Current issues of ACP Journal Club are published in Annals of Internal Medicine


Initial bromocriptine did not change mortality in early, mild Parkinson disease


ACP J Club. 2002 May-Jun;136:109. doi:10.7326/ACPJC-2002-136-3-109

Source Citation

Lees AJ, Katzenschlager R, Head J, Ben-Shlomo Y, on behalf of the Parkinson’s Disease Research Group of the United Kingdom. Ten-year follow-up of three different initial treatments in de-novo PD. A randomized trial. Neurology. 2001 Nov 13;57:1687-94. [PubMed ID: 11706112] (All 2002 articles were reviewed for relevancy, and abstracts were last revised in 2008.)



In patients with early, mild Parkinson disease (PD), does the long-term effectiveness of levodopa alone differ from that of levodopa plus selegiline or initial bromocriptine monotherapy?


Randomized {allocation concealed*}†, blinded {data safety and monitoring committee}†,* controlled trial with a mean 9.2-year follow-up.


United Kingdom.


782 patients with a clinical diagnosis of PD. Exclusion criteria were failure to respond to an adequate trial of dopaminergic drugs or incapacitating cognitive impairment.


249 patients were allocated to levodopa alone, 271 to levodopa plus selegiline, and 262 to initial bromocriptine. 104 patients in the bromocriptine group were rerandomized to 1 of the other 2 treatment groups after bromocriptine was withdrawn, but all patients were analyzed in the groups to which they were initially randomized.

Main outcome measures

Mortality, disability, and adverse effects.

Main results

Analysis was by intention to treat. The groups did not differ for mortality (Table). At 3 years, those assigned to initial bromocriptine had worse disability scores than those assigned to levodopa alone (difference in adjusted mean Webster score 1.3, 95% CI 0.4 to 2.1). This difference was no longer statistically significant at 9 years (0.2, CI −1.5 to 1.5). At a mean of 9.2 years of follow-up, a lower incidence of dyskinesia occurred in patients initially assigned to bromocriptine than in those in the levodopa-alone group (relative risk 0.73, CI 0.57 to 0.93). However, when only moderate-to-severe dyskinesias were analyzed, this difference was no longer statistically significant. The groups did not differ for incidence of dystonia or on-off fluctuations.


In patients with mild, early Parkinson disease, initial treatment with bromocriptine did not reduce mortality more than levodopa. Disability scores were worse during the first 3 years of treatment with initial bromocriptine.

*See Glossary.

†Information provided by author.

Source of funding: Parkinson’s Disease Society of the United Kingdom.

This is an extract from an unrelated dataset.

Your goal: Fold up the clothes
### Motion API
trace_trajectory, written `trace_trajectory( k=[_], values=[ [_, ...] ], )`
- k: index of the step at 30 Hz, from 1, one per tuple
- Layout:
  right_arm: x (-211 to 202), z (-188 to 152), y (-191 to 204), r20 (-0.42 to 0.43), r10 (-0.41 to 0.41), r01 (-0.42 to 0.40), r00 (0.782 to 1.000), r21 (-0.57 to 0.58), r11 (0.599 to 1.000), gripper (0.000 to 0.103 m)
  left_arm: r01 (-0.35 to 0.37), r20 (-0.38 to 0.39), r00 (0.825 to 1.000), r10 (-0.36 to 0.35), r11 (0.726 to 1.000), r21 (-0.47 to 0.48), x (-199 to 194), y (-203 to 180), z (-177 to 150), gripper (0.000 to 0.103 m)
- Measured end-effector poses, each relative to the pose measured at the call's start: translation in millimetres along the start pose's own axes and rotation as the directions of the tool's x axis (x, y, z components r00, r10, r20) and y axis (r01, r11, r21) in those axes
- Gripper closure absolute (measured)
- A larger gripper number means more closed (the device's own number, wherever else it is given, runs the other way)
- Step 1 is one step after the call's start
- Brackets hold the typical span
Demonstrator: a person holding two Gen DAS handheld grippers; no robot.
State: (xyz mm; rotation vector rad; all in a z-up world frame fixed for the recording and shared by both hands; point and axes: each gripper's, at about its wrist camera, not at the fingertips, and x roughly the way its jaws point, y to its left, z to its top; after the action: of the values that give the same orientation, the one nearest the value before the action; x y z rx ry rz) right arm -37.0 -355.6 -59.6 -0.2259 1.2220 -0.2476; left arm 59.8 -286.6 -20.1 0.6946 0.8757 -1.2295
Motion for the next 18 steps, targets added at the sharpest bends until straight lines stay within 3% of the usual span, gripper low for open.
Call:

For correspondence: Professor A.J. Lees, University College London and Royal Free Medical School, London, England, UK. E-mail

Table. Initial bromocriptine (IB) vs levodopa alone (L) and levodopa plus selegiline (LS) in early, mild Parkinson disease at a mean 9.2 years

Outcome Comparisons Event rates (person-yr at risk) Unadjusted hazard ratios (95% CI)
Mortality IB vs L 58% (140) vs 51% (118) 1.15 (0.90 to 1.47)‡
LS vs IB 61% (148) vs 58% (140) 1.06 (0.84 to 1.34)‡
LS vs L 61% (148) vs 51% (118) 1.22 (0.95 to 1.55)‡

‡Not significant.


The study by Lees and colleagues shows that initiating treatment with bromocriptine or levodopa does not affect mortality rates and that patients who began treatment with levodopa had slightly better motor scores during follow-up but a higher incidence of dyskinesias. The study has methodologic limitations, the main one being that outcome assessment was not blinded to treatment allocation. Potential bias is suggested by the much higher number of deaths from cerebrovascular disease in the bromocriptine group than in the levodopa group. Dyskinesia scores are rather subjective; the distinction between dystonia and dyskinesias is sometimes difficult.

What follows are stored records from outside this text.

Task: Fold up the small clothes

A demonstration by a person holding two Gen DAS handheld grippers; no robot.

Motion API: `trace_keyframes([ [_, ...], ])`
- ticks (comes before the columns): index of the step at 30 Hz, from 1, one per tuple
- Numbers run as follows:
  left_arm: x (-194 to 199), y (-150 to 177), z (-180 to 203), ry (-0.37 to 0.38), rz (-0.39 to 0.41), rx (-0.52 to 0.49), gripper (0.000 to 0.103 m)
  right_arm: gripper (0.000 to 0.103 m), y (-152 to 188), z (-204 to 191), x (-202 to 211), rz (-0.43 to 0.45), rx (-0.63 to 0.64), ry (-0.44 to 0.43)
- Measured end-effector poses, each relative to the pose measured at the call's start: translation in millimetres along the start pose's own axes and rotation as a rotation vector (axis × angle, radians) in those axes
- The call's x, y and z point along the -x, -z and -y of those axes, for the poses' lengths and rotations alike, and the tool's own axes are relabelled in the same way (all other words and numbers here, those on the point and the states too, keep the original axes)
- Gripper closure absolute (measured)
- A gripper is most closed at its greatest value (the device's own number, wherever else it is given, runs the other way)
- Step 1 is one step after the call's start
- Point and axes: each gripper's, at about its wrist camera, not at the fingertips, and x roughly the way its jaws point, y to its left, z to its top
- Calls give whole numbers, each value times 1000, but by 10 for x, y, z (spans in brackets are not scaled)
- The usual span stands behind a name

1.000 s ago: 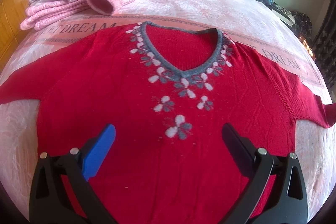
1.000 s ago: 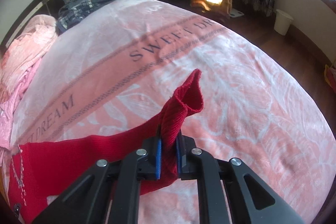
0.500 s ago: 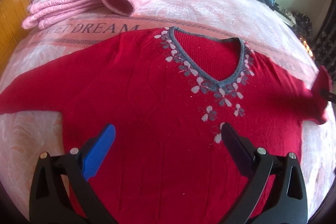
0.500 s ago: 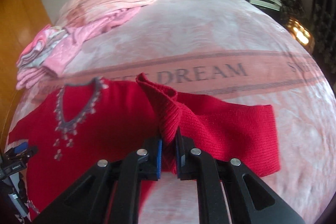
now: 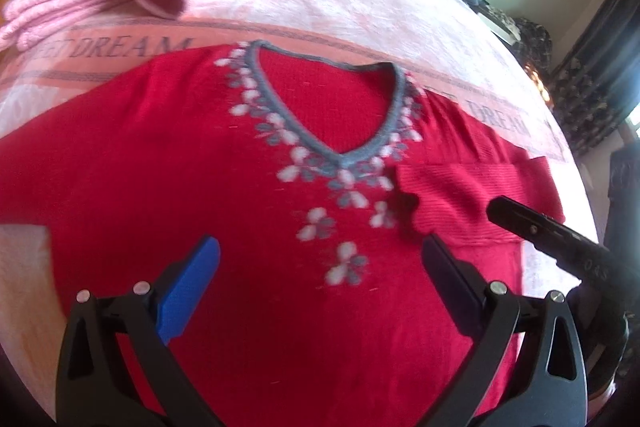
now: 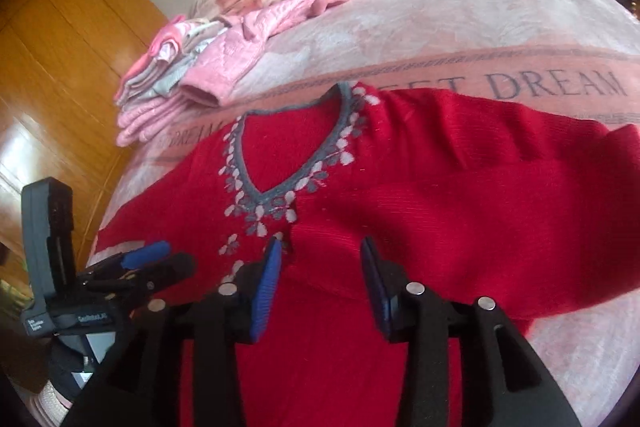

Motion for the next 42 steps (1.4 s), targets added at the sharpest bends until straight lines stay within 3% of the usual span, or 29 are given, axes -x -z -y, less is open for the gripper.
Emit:
trace_keyframes([
  [5,-312,-103,497,69,-54,-30,4,60,164,385,326,21,-73,49],
  [10,-729,-169,906,30,-120,-59,4,60,370,589,515,33,-80,63],
  [12,-866,-175,1036,45,-152,-56,11,60,421,621,547,45,-83,57],
  [15,-1000,-172,1201,-37,-163,-76,34,60,484,680,585,58,-100,44],
  [17,-1001,-190,1252,-89,-125,-90,68,60,526,722,632,67,-112,33],
  [19,-956,-234,1211,-57,-111,-67,92,60,553,760,693,81,-111,40],
  [21,-861,-273,1143,-10,-96,-40,93,60,558,790,740,93,-114,60],
  [24,-621,-274,1109,-9,-19,-53,94,60,534,829,775,105,-137,57],
  [27,-314,-336,849,21,53,4,94,60,499,863,844,124,-146,56],
  [32,48,-462,237,-62,145,63,94,60,366,895,832,129,-165,51],
  [35,89,-508,-137,-117,138,94,94,60,234,877,684,115,-180,29],
  [38,-31,-565,-513,-123,87,119,94,60,95,819,447,92,-181,20],
  [42,-321,-506,-761,-140,14,126,89,60,22,858,101,23,-205,81],
])
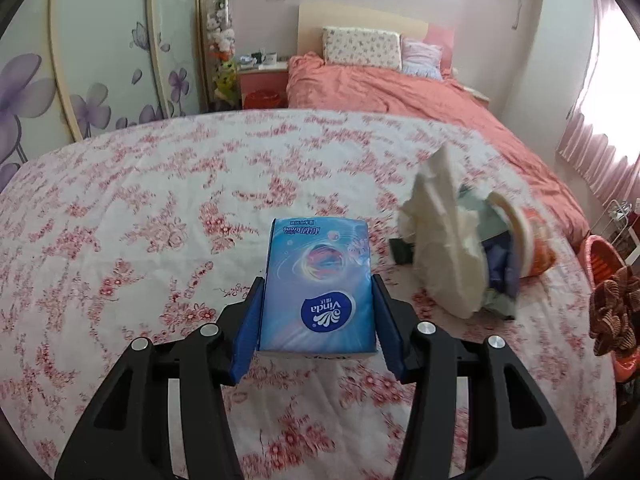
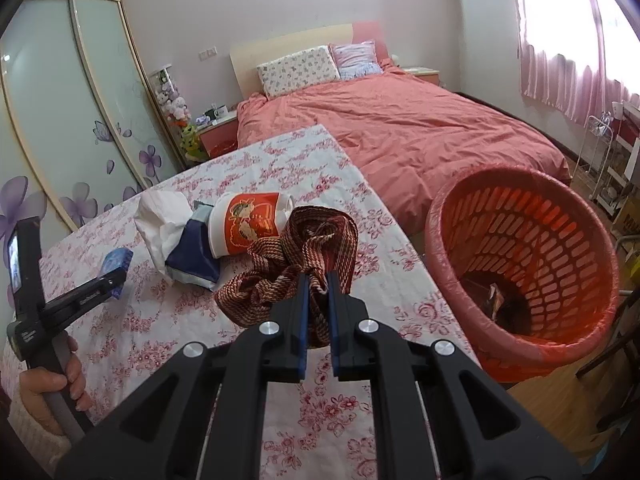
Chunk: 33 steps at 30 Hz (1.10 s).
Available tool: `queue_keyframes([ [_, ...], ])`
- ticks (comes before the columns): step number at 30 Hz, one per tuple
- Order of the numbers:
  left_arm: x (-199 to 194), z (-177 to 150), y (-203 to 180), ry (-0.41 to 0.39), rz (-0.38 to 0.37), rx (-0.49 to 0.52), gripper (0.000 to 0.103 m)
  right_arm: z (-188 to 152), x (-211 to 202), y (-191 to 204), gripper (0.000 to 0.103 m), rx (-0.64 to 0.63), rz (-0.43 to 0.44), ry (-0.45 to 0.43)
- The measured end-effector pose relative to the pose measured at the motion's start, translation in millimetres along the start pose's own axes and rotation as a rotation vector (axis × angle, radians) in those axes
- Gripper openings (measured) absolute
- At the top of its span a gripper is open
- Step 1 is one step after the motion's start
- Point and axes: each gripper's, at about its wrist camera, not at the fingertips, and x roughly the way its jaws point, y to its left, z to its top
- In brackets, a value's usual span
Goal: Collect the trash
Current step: 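Carry the tissue pack and scrunchie over the orange basket and release both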
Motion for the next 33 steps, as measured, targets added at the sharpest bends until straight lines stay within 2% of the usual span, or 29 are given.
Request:
queue_keyframes([
  [8, -43, 0, -23, -0.076, -0.083, 0.030, 0.052, 2, -32, -6, 0.009, -0.016, -0.021, -0.078],
  [18, -90, -3, -77, -0.154, -0.230, 0.102, 0.052, 4, -68, -32, 0.010, 0.019, -0.076, -0.171],
  [33, -101, -15, -171, -0.160, -0.424, 0.199, 0.052, 3, -96, -107, 0.010, 0.133, -0.203, -0.254],
])
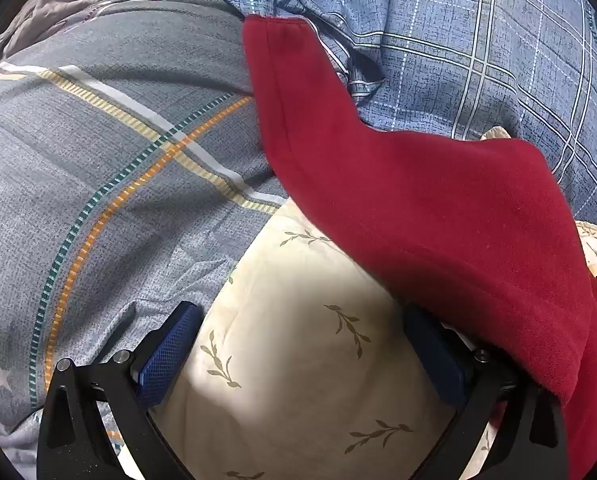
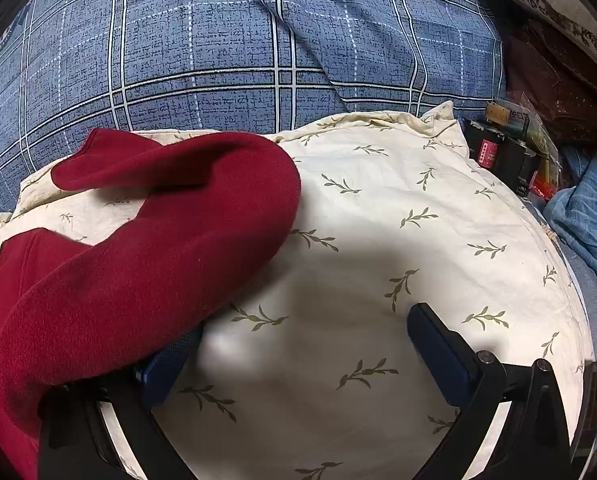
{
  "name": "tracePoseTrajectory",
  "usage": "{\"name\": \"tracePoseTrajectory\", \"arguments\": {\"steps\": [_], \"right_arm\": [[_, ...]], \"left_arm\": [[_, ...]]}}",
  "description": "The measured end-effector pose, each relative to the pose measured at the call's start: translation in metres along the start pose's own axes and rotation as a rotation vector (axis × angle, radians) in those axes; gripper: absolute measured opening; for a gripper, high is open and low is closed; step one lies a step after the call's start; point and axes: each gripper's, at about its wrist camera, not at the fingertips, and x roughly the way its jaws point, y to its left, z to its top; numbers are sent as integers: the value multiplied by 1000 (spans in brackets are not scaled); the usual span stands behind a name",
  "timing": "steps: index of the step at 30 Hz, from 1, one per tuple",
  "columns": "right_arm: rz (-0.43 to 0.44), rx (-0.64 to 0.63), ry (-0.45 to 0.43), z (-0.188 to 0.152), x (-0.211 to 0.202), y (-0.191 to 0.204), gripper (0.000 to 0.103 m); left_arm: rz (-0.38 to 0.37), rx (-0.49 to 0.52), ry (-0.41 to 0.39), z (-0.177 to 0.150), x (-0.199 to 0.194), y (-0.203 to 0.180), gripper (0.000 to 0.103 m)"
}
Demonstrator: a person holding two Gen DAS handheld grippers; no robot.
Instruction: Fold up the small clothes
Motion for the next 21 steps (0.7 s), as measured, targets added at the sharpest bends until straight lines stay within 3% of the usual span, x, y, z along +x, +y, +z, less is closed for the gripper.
{"name": "tracePoseTrajectory", "arguments": {"steps": [15,21], "right_arm": [[0,0,-1,0,0,0,102],[-4,0,0,0,0,0,102]], "left_arm": [[-6,-3,3,-1,1,-1,102],[-6,10,39,-3,-7,4,102]]}}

This study describes a larger number of PD patients and has a longer follow-up period than do other studies that compare levodopa and dopamine agonists. These results are in keeping with previous open-label studies on bromocriptine (1) and with more recent controlled studies of new dopamine agonists (2-4). The withdrawal rate in the dopamine agonist group in this study is higher than that reported in the controlled trials of cabergoline (16% at 3 years) and ropinirole (27% at 5 years). In this report, only 3% of patients receiving bromocriptine remained on initial treatment after 10 years.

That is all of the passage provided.